O günlerde, gazeteci arkadaşımızın birisi köprübaşında çayın içine atılan büyükçe bir yorganı insan cesedi olarak değerlendirince, polise ve itfaiyeye haber vermişti. İtfaiye kancalar attı. Yorganı çıkardı. Bir başka belediye başkanı nehri temizleyeceği yerde, balık attı. Ördek saldı. Bunlar tabi, sonucu değiştirmedi.
Neyse 1999 da seçilen Büyükşehir Belediye Başkanı, kredide bularak porsuk çayını temizledi. Gondollar, tekneler dolaşmaya başladı. Balık nüfusu arttı. Pis koku, renkli akma, çöplerden eser kalmadı. Eskişehir’e tramvay veya başka hizmet her zaman yapılabilir. Ama porsuk çayını temizlemek ve bugünkü hale getirmek gerçekten cesaret ve emek isterdi. Bugün binlerce turist sırf gondolla porsuk da gezmek için geliyor. Turistte bir anlamda para demektir.
TERTEMİZ ESKİŞEHİR
Eskişehir Büyükşehir Belediyesi, Odunpazarı Belediyesi ve Tepebaşı Belediyesi “Tertemiz Eskişehir” sloganıyla yola çıktı. Belediyeler, Eskişehirli vatandaşların da kampanyaya destek vermesini istedi.
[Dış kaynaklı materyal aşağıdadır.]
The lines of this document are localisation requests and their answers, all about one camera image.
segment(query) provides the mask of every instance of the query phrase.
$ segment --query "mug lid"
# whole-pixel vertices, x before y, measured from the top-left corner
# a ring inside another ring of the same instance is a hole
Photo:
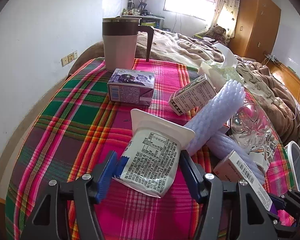
[[[141,18],[130,18],[130,17],[116,17],[116,18],[103,18],[103,23],[113,23],[113,22],[135,22],[139,23]]]

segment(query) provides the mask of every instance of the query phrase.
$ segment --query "purple box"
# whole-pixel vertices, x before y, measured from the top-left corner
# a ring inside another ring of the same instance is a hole
[[[111,101],[149,106],[154,92],[154,73],[117,68],[107,85]]]

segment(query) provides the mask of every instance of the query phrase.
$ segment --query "blanket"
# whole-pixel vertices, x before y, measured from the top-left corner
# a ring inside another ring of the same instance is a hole
[[[109,150],[119,156],[123,153],[132,137],[131,109],[139,108],[179,125],[195,115],[191,110],[177,116],[168,100],[171,93],[198,77],[196,68],[137,59],[133,69],[156,75],[149,107],[109,101],[106,83],[111,73],[105,70],[103,59],[95,59],[79,68],[38,116],[19,153],[8,188],[8,239],[20,239],[37,197],[51,179],[73,181],[91,172]],[[247,96],[253,100],[248,91]],[[218,161],[206,146],[192,159],[206,172],[211,172]],[[279,143],[264,187],[281,195],[292,186],[288,157]],[[79,239],[73,202],[68,203],[68,210],[71,237]],[[201,211],[202,205],[189,194],[180,167],[164,198],[143,195],[113,180],[107,197],[95,205],[105,239],[193,239]],[[284,225],[292,224],[293,219],[285,212],[280,211],[279,216]]]
[[[139,33],[135,58],[146,58],[147,33]],[[74,63],[69,72],[71,76],[82,64],[96,57],[104,57],[103,42],[88,48]],[[204,61],[222,63],[223,54],[209,41],[198,41],[180,33],[170,33],[155,29],[150,59],[180,63],[198,69]],[[300,127],[295,116],[295,103],[291,95],[284,92],[283,85],[275,82],[266,69],[258,62],[251,64],[239,60],[237,72],[244,78],[244,87],[254,95],[258,103],[267,113],[277,133],[287,145],[300,136]]]

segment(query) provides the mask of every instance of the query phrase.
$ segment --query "barcode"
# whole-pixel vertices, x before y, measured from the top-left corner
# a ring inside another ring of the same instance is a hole
[[[111,100],[113,101],[119,101],[119,88],[115,86],[111,86]]]
[[[243,174],[248,178],[248,180],[253,183],[254,178],[250,174],[250,172],[244,167],[244,165],[241,163],[241,161],[237,161],[237,165],[239,166],[240,170],[242,170]]]

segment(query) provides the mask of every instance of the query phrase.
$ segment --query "metal screw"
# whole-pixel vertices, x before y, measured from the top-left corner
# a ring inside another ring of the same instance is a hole
[[[91,175],[89,173],[82,175],[82,179],[84,179],[84,180],[88,180],[90,178],[91,178]]]
[[[247,186],[247,185],[248,185],[248,182],[247,182],[245,179],[240,179],[240,180],[239,180],[239,183],[240,183],[242,186]]]
[[[49,186],[55,186],[57,181],[55,179],[49,181]]]
[[[214,179],[214,175],[211,173],[206,173],[205,177],[206,179]]]

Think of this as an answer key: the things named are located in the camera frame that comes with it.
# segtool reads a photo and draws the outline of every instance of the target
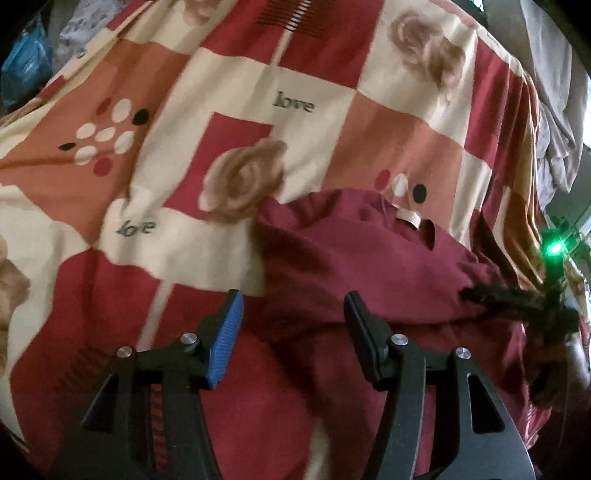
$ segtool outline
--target metal screw
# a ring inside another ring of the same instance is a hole
[[[458,348],[456,348],[456,355],[460,357],[462,360],[468,360],[472,356],[470,350],[463,346],[459,346]]]
[[[133,352],[134,349],[132,349],[130,346],[122,346],[119,350],[117,350],[117,356],[119,358],[127,358],[131,356]]]
[[[392,335],[391,340],[394,345],[408,345],[408,337],[406,335],[403,335],[402,333],[395,333],[394,335]]]
[[[184,333],[181,335],[181,343],[185,345],[192,345],[197,341],[197,335],[193,332]]]

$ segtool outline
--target rose print
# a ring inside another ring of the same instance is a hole
[[[218,222],[253,216],[259,202],[283,186],[284,141],[263,138],[218,157],[203,180],[199,208]]]
[[[31,281],[7,259],[8,246],[0,236],[0,374],[7,361],[8,325],[14,310],[29,296]]]
[[[221,0],[185,0],[183,19],[187,25],[205,25]]]
[[[434,81],[449,100],[462,78],[464,51],[443,35],[438,24],[414,11],[403,13],[390,25],[389,37],[405,66]]]

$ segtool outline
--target white cloth
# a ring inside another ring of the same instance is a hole
[[[579,170],[587,72],[554,21],[532,0],[484,0],[489,31],[531,75],[540,98],[538,198],[569,192]]]
[[[128,3],[129,0],[80,0],[54,48],[53,71],[61,70]]]
[[[55,50],[60,42],[60,33],[68,24],[80,0],[54,0],[47,26],[47,38]]]

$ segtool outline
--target clothing tag
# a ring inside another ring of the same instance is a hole
[[[398,209],[398,212],[396,213],[396,218],[405,220],[417,229],[421,225],[421,216],[417,212],[413,212],[412,210],[407,210],[405,208]]]

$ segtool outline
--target polka dots
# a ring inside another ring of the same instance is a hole
[[[58,148],[60,150],[63,150],[64,152],[67,152],[68,150],[71,150],[75,146],[76,146],[76,144],[74,142],[68,142],[68,143],[64,143],[64,144],[60,145]]]
[[[92,173],[97,177],[106,177],[112,169],[113,161],[109,157],[101,157],[96,161]]]
[[[82,140],[83,138],[88,138],[94,135],[96,132],[96,125],[95,124],[84,124],[76,131],[76,138],[78,140]]]
[[[96,108],[96,114],[102,115],[107,111],[109,105],[111,104],[111,97],[105,98],[100,105]]]
[[[389,170],[382,170],[378,173],[378,176],[375,177],[374,187],[376,190],[380,192],[388,186],[390,181],[390,171]]]
[[[129,100],[128,98],[122,98],[113,107],[113,112],[111,113],[111,120],[113,120],[116,124],[120,124],[123,120],[129,117],[130,113],[131,100]]]
[[[115,136],[115,127],[108,127],[96,134],[95,141],[107,142]]]
[[[88,145],[87,147],[80,148],[74,155],[74,162],[76,165],[86,165],[90,162],[97,153],[96,147]]]
[[[406,195],[408,191],[408,178],[404,173],[399,173],[393,179],[392,184],[390,185],[394,196],[396,197],[403,197]]]
[[[134,144],[134,132],[127,130],[123,132],[117,140],[115,140],[115,153],[123,154],[127,153]]]
[[[427,187],[422,183],[417,183],[413,188],[413,200],[416,203],[423,203],[427,200]]]
[[[112,97],[105,98],[96,108],[97,116],[107,113],[113,104]],[[91,161],[97,158],[93,165],[91,165],[92,172],[97,177],[106,177],[113,168],[117,165],[119,155],[124,155],[130,151],[135,142],[135,130],[126,129],[132,125],[140,127],[148,123],[150,119],[150,112],[142,108],[136,111],[133,118],[130,118],[132,112],[132,103],[128,98],[123,98],[117,101],[111,109],[111,118],[108,117],[96,120],[96,123],[87,122],[76,130],[74,136],[77,140],[86,140],[83,142],[67,142],[59,145],[59,149],[66,152],[77,148],[74,151],[74,163],[78,166],[88,165]],[[101,148],[103,153],[112,153],[108,155],[98,155],[98,144],[105,144],[112,141],[112,144],[106,144]]]
[[[131,123],[137,126],[144,125],[148,122],[148,118],[150,118],[150,114],[145,108],[142,108],[134,115],[134,119]]]

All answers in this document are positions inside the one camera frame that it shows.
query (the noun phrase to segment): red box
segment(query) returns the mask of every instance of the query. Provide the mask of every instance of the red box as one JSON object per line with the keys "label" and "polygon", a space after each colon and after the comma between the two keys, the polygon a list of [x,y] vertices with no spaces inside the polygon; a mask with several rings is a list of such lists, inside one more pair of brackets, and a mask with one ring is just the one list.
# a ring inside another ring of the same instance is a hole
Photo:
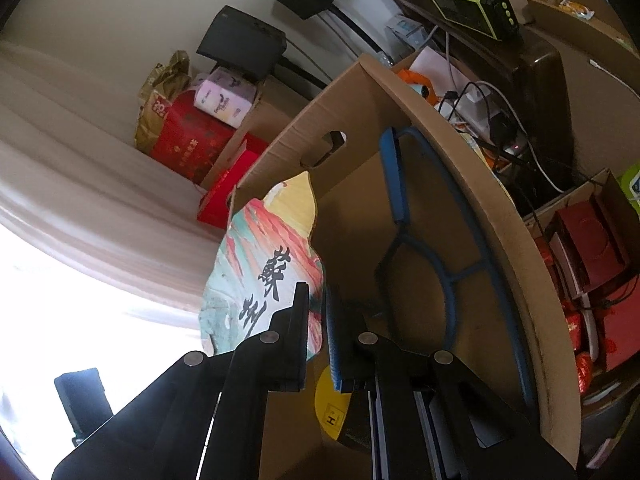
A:
{"label": "red box", "polygon": [[220,174],[211,190],[200,202],[198,220],[207,224],[226,229],[229,218],[228,199],[234,187],[244,174],[249,171],[260,154],[266,150],[268,143],[247,134],[242,145],[231,160],[230,167]]}
{"label": "red box", "polygon": [[193,106],[194,90],[181,93],[150,156],[200,184],[235,130]]}
{"label": "red box", "polygon": [[598,322],[600,355],[605,369],[611,370],[640,350],[640,285],[638,277],[629,280],[607,297],[610,301],[626,298],[608,309],[593,311]]}
{"label": "red box", "polygon": [[592,196],[558,210],[559,235],[583,292],[591,292],[623,272],[628,254],[602,201]]}

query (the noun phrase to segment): green portable speaker
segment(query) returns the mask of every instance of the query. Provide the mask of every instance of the green portable speaker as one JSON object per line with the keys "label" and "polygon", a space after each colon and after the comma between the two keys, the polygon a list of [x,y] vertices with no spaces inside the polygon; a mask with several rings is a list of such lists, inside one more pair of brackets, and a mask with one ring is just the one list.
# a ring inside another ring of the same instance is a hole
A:
{"label": "green portable speaker", "polygon": [[509,0],[433,0],[446,20],[502,41],[518,33]]}

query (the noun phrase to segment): red decorative item
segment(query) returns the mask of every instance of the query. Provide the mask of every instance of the red decorative item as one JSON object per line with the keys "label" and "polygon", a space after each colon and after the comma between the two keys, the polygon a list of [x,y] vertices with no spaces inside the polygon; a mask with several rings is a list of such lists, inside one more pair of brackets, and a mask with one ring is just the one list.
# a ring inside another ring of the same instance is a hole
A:
{"label": "red decorative item", "polygon": [[582,316],[578,312],[564,314],[574,352],[582,348]]}
{"label": "red decorative item", "polygon": [[640,285],[634,277],[607,299],[626,300],[609,309],[593,311],[600,333],[605,370],[612,370],[640,351]]}
{"label": "red decorative item", "polygon": [[565,312],[578,312],[578,308],[575,306],[575,303],[572,300],[565,299],[561,300],[560,303],[562,304],[562,309]]}
{"label": "red decorative item", "polygon": [[554,258],[551,254],[551,250],[549,250],[549,244],[547,241],[542,236],[534,238],[533,241],[535,241],[536,247],[538,247],[538,251],[540,252],[540,256],[542,256],[542,259],[545,261],[545,265],[547,267],[553,267]]}
{"label": "red decorative item", "polygon": [[626,269],[628,254],[599,197],[558,210],[558,218],[562,243],[584,292],[595,290]]}
{"label": "red decorative item", "polygon": [[268,143],[264,140],[251,134],[246,135],[229,169],[220,174],[211,190],[202,199],[198,211],[199,221],[226,229],[229,218],[228,198],[236,184],[267,147]]}
{"label": "red decorative item", "polygon": [[194,95],[189,90],[174,101],[150,156],[200,184],[235,130],[195,108]]}
{"label": "red decorative item", "polygon": [[588,352],[581,352],[575,357],[575,368],[578,370],[578,389],[584,395],[593,380],[593,362]]}

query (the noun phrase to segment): white curtain
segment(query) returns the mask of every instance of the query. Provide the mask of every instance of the white curtain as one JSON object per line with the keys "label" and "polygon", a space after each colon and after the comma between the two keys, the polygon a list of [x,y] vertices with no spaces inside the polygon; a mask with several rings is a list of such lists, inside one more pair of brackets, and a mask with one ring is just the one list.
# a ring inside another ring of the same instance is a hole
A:
{"label": "white curtain", "polygon": [[196,312],[222,233],[196,220],[201,189],[133,148],[137,111],[135,95],[0,41],[0,224],[85,274]]}

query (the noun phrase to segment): snack package
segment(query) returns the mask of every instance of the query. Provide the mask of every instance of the snack package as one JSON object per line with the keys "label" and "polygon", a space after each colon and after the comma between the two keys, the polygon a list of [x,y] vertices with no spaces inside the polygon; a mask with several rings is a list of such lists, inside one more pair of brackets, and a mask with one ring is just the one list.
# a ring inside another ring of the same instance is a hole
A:
{"label": "snack package", "polygon": [[640,216],[640,162],[627,168],[618,181],[629,203]]}
{"label": "snack package", "polygon": [[588,352],[581,352],[575,357],[575,368],[578,371],[578,389],[583,396],[593,381],[593,361]]}
{"label": "snack package", "polygon": [[584,20],[590,20],[595,14],[593,10],[589,10],[589,8],[585,7],[583,4],[577,4],[571,0],[562,0],[558,5],[558,8]]}
{"label": "snack package", "polygon": [[190,83],[189,56],[183,50],[176,52],[167,65],[155,66],[138,93],[145,102],[138,117],[137,149],[151,154],[172,103]]}
{"label": "snack package", "polygon": [[158,63],[149,74],[149,77],[146,78],[146,81],[142,85],[140,92],[138,92],[138,102],[140,103],[141,110],[144,107],[146,100],[149,99],[151,92],[154,90],[154,84],[156,83],[156,80],[160,77],[162,72],[164,72],[165,68],[165,65],[163,65],[162,63]]}

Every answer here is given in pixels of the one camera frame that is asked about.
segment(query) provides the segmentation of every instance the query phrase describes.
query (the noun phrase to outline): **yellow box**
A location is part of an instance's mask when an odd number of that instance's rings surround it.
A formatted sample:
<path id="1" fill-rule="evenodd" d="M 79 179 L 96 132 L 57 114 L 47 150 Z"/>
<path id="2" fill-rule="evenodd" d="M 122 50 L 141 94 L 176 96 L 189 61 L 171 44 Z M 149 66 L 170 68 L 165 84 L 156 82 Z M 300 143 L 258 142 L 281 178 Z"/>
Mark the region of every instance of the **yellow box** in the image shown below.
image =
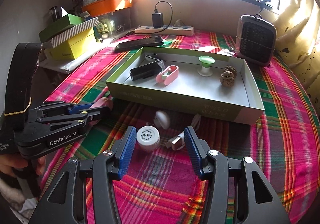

Zabıta ekipleri çevreyi kirletenlere Kabahatler Kanunu gereğince 2 bin 953 TL idari para cezası uygulayacak. Turizm şehri olmakla övünüyorsak, belediyelerin yükselttiği çıtaya destek vermeliyiz. Eskişehirlinin büyük çoğunluğunun yerlere çöp, çekirdek kabuğu izmarit gibi maddeler attığını düşünmüyorum. Bugünden itibaren üç belediyenin de zabıtası teyakkuz haline geçiyor. Mesela dün ben evdeki kullanılmış pilleri atmak için belediyeye gittim. Tık pil kutusuna attım. Belediyelerimizin geri dönüşüm konusunda da Eskişehirlilere çağrıda bulunmasını isterim. Bu işi de temiz Eskişehir kampanyasından sonra ikinci konu olarak düşünmeliyiz.